中国は将来の戦争のために準備
中国軍がサイバー攻撃oelada後、米国との緊張の高まりの中で、デジタル技術をテストするために大規模な軍事演習を準備
China prepares for future wars
The Chinese army prepares a large-scale military maneuvers to test its digital technology amid rising tensions with the U.S. after a cyber attack oelada
China se prepara para las guerras del futuro
El Ejército chino prepara unas maniobras militares a gran escala para ensayar su tecnología digital en medio de una creciente tensión con EE UU tras una oelada de ciberataques
Jose Reinoso Pekín 29 MAY 2013 - 11:31 CET
China prepares for future wars
The Chinese army prepares a large-scale military maneuvers to test its digital technology amid rising tensions with the U.S. after a cyber attack oelada
Jose Reinoso Beijing 29 MAY 2013 - 11:31 CET
China prepares for future wars. The People's Liberation Army (PLA) held next month military maneuvers in which tested "new types of combat forces, including units that use digital technology", as reported on Wednesday the official Xinhua news agency.
The exercise will take place in late June on the basis of Zhurihe,-the largest military training camp in the country, located in the Inner Mongolia Autonomous Region-, as announced by the General Staff. The goal is to "conform to war with information technology."
"It will be the first time the PLA maneuvers focus on combat forces with digital units, special operations forces, military aviation and electronic response forces", he has said the Army, said the agency.
The announcement comes at a time of growing concern in the United States and other countries cyber attacks from China, a theme that President Barack Obama plans to address during the meeting that next week will keep his Chinese counterpart, Xi Jinping California.
The Pentagon has revealed concerns about computer incursions from the Asian country in a report to Congress this month. In it, he accuses Beijing of using cyber espionage to modernize its army, and states that the U.S. government has been hacking that appears to be linked "directly to the government and military of China."

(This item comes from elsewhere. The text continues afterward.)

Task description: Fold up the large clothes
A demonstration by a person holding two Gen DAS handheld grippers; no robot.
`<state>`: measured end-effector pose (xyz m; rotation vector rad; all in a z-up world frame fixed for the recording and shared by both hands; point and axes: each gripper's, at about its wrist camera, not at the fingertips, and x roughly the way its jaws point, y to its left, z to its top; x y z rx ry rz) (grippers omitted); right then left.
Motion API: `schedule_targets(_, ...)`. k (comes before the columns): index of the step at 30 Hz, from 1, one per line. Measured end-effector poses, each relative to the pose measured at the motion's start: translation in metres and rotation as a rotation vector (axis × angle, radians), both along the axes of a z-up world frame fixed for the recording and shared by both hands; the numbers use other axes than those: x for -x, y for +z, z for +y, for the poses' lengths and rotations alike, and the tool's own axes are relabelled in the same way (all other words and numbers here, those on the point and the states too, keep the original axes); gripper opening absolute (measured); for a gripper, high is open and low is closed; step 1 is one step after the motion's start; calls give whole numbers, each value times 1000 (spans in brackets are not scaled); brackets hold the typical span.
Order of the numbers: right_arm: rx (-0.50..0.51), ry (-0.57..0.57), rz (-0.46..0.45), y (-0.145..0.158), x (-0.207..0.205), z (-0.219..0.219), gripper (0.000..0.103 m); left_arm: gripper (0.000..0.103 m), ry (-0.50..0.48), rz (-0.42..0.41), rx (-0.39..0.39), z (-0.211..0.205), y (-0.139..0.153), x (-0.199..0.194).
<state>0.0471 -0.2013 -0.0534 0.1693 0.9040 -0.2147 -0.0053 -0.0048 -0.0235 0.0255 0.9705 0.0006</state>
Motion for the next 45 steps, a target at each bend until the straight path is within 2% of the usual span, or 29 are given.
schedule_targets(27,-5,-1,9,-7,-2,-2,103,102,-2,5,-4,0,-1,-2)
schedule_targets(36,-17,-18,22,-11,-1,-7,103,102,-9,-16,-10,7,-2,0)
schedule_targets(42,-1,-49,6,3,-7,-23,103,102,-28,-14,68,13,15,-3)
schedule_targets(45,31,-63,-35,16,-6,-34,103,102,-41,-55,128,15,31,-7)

But Pentagon spokesman George Little and other Defense Department officials have downplayed and have called outdated and exaggerated a report published on Tuesday by the Washington Post, which ensures that Chinese hackers gained access to more than 20 designs major weapons systems from the United States. The newspaper quoted a confidential report of the Committee of Defense Science (DSB, its acronym in English), a renowned expert group formed by civilian and government. The committee does not point to China as the author of the theft of the designs, but they do Army officials and officers of the arms industry with knowledge of the infiltration.
Although Washington accuses Beijing of military intelligence and is concerned about the increasingly assertive stance of China in the Asia-Pacific region, the military of the two powers have continued to strengthen ties in the past two years. The approach is intended to reduce the risk of a potential conflict between the two nuclear powers, increase mutual knowledge and collaborate on non-controversial topics such as disaster prevention and control of diseases.
But mutual distrust remains in subjects like cyber-espionage, the possibility of an arms race in space, the U.S. support for Taiwan and the Chinese distrust Obama's strategy to swing attention to Asia and increase the military presence in Pacific.